◆ **THE PROBLEM**
Set down, word for word, only the lines from the start of the records through the line bearing "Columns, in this"; include no pictures.

(Items from a data source)

···

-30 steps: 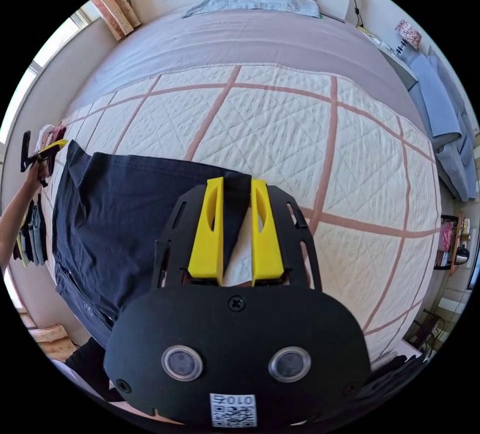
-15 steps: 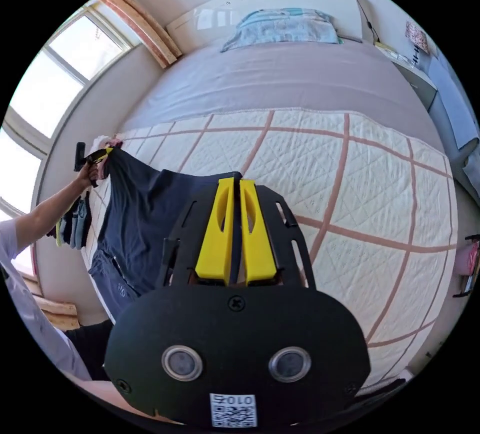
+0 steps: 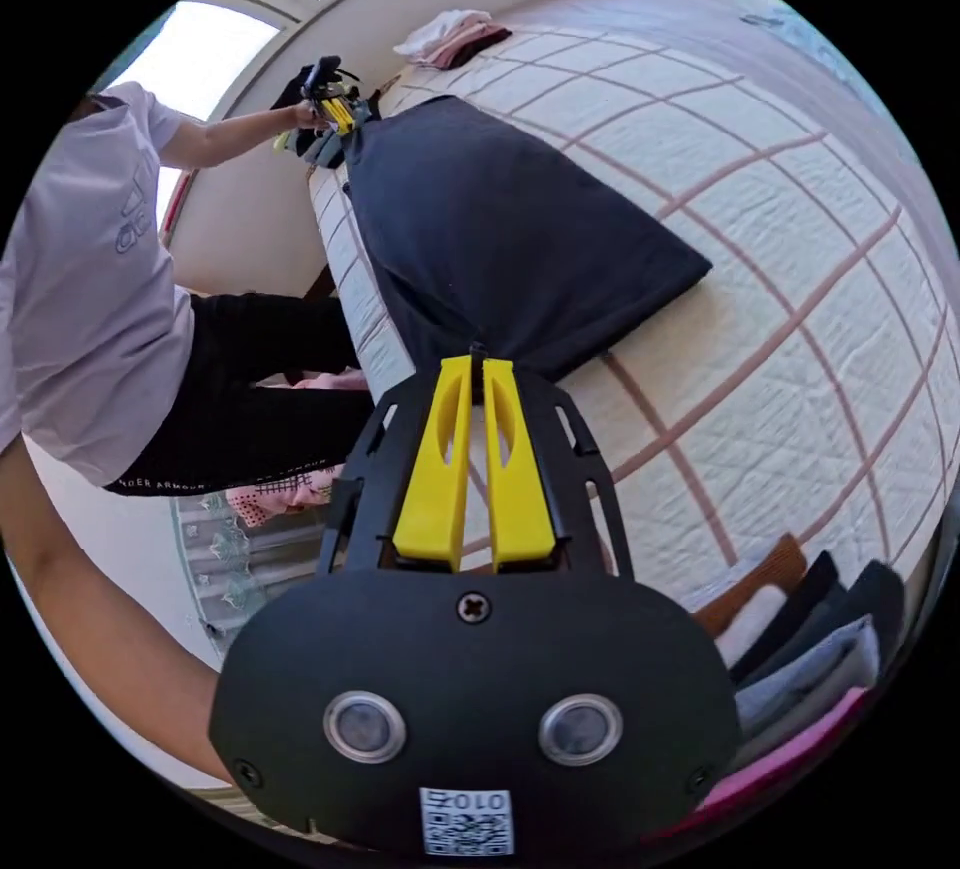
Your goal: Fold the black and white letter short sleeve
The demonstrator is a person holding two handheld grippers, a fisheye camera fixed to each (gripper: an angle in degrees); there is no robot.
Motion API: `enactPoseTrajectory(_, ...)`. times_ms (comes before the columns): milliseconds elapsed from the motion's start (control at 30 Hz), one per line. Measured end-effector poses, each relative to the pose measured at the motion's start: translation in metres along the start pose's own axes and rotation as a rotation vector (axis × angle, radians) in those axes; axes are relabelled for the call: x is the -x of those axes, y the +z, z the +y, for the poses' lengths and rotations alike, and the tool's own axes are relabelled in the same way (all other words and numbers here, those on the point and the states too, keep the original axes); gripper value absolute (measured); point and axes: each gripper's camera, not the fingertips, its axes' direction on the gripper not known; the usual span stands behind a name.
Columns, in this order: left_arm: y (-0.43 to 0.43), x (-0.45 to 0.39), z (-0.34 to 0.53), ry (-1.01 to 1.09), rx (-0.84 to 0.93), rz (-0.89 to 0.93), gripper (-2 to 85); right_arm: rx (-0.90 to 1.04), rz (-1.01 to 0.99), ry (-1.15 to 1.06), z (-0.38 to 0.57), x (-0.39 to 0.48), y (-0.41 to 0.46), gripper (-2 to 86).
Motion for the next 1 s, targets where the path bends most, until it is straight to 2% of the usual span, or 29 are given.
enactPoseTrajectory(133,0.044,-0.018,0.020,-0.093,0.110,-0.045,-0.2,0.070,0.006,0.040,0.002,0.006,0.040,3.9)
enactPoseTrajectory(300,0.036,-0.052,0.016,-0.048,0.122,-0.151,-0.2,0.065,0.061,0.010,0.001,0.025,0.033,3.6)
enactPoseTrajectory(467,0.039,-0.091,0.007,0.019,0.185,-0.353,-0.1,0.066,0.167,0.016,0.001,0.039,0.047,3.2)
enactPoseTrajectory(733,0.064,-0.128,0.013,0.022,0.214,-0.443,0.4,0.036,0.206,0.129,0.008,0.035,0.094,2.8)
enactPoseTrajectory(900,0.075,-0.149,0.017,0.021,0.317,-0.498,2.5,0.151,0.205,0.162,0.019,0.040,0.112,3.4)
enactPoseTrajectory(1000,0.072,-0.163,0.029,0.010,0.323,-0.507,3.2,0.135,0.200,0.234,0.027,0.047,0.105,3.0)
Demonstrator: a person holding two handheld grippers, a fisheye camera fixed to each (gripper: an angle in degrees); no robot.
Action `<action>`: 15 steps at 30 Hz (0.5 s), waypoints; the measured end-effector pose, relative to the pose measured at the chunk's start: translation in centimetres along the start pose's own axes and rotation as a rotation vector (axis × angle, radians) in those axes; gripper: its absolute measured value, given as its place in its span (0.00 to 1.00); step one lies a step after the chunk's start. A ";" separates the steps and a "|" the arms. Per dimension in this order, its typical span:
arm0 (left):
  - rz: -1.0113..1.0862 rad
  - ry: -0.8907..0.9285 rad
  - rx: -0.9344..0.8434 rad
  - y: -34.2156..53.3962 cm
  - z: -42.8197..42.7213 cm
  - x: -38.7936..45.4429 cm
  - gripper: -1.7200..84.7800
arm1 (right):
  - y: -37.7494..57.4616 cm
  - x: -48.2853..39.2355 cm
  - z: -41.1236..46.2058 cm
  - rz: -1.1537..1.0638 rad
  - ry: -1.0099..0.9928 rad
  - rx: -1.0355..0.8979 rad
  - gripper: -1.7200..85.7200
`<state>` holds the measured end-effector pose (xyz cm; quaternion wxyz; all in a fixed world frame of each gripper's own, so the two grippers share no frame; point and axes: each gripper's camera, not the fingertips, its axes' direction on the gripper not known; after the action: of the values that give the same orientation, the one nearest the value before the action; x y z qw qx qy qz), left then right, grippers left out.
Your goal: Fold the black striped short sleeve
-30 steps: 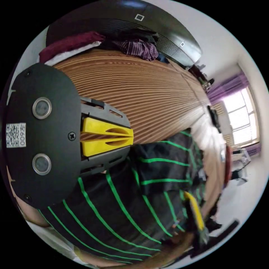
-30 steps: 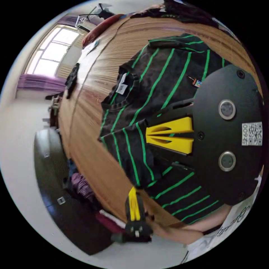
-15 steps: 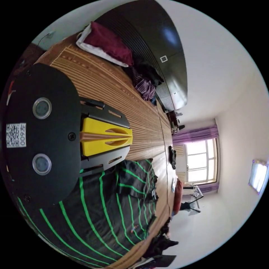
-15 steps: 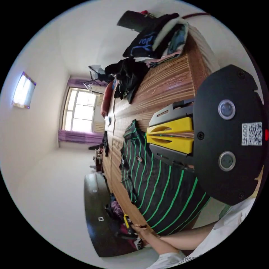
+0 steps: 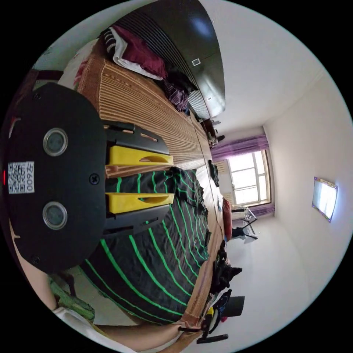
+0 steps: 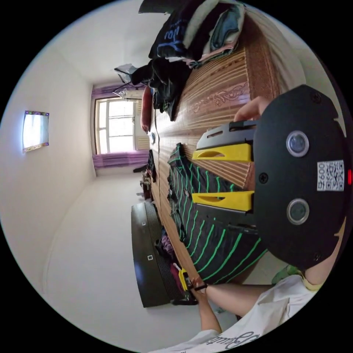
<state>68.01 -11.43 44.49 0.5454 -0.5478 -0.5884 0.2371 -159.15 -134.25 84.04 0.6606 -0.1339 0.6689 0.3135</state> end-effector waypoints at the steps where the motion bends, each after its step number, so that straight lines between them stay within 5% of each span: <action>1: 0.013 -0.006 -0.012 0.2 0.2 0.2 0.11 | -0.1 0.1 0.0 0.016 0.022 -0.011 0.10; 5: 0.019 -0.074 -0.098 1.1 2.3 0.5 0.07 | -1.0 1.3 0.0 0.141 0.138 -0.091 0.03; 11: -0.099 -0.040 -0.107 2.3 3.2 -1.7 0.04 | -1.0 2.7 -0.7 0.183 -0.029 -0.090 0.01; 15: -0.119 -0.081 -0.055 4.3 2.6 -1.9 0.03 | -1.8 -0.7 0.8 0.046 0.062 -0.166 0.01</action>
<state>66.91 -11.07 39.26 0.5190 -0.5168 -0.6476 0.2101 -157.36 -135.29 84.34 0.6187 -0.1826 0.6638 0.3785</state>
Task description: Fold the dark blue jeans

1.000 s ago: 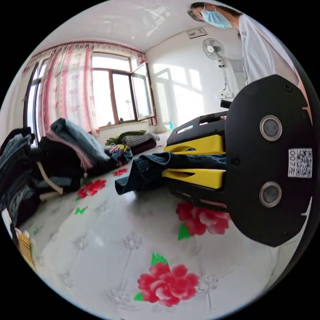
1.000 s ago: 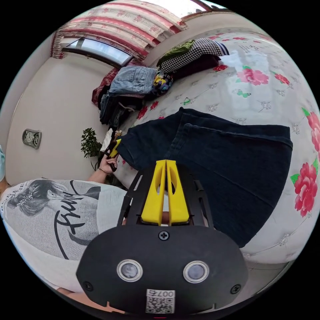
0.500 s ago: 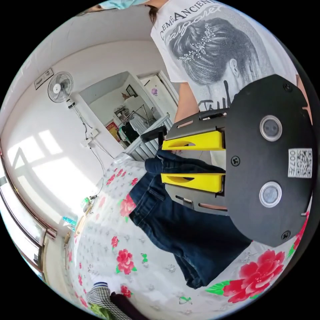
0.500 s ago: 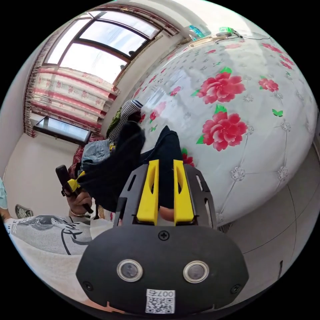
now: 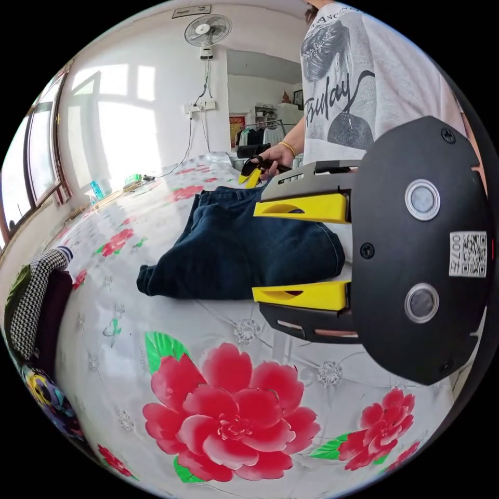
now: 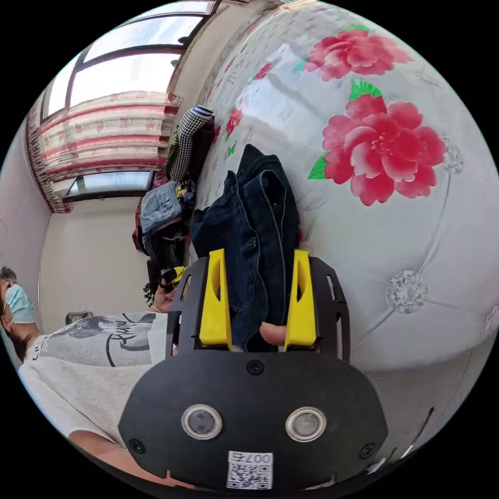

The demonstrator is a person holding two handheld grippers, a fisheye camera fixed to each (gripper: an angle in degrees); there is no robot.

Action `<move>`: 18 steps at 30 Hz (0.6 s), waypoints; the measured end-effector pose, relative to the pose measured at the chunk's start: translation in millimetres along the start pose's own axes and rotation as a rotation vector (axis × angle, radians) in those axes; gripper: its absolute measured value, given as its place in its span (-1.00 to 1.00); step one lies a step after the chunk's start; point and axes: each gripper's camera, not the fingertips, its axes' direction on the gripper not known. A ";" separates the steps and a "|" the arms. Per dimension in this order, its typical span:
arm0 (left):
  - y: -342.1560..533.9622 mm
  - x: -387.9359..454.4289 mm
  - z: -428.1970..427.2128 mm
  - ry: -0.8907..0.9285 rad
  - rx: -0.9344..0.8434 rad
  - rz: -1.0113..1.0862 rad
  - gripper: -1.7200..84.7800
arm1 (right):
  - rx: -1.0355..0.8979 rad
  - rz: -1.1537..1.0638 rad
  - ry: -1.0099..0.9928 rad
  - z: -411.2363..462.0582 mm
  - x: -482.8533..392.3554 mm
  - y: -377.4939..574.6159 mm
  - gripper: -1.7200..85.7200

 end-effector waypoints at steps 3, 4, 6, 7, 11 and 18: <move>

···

◆ **EXERCISE RESPONSE**
-30 steps: 
-15 steps: 
+0 steps: 
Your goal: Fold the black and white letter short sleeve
The demonstrator is a person holding two handheld grippers, a fisheye camera fixed to each (gripper: an angle in degrees); there is no robot.
Motion API: `enactPoseTrajectory(_, ...)`. times_ms (comes before the columns): milliseconds elapsed from the motion's start (control at 30 Hz), one per line. Measured end-effector poses, each relative to the pose measured at the motion's start: translation in metres along the start pose's own axes and rotation as a rotation vector (axis × angle, radians) in those axes; axes are relabelled for the call: x is the -x of those axes, y the +z, z the +y, for the poses' lengths and rotations alike, and the tool's own axes are relabelled in the same way (all other words and numbers here, those on the point and the states too, keep the original axes); gripper value absolute (measured); point and axes: each gripper's camera, not the fingertips, its axes' direction on the gripper not known; the usual span stands behind a name.
Columns, in this order: left_arm: y (-0.43 to 0.43), x (-0.45 to 0.39), z (-0.34 to 0.53), ry (-1.01 to 1.09), rx (-0.84 to 0.93), rz (-0.89 to 0.93), gripper (-2 to 85); right_arm: rx (-0.90 to 1.04), rz (-1.01 to 0.99), ry (-1.15 to 1.06), z (-0.38 to 0.57), x (-0.39 to 0.48), y (-0.41 to 0.46), gripper (-2 to 86).

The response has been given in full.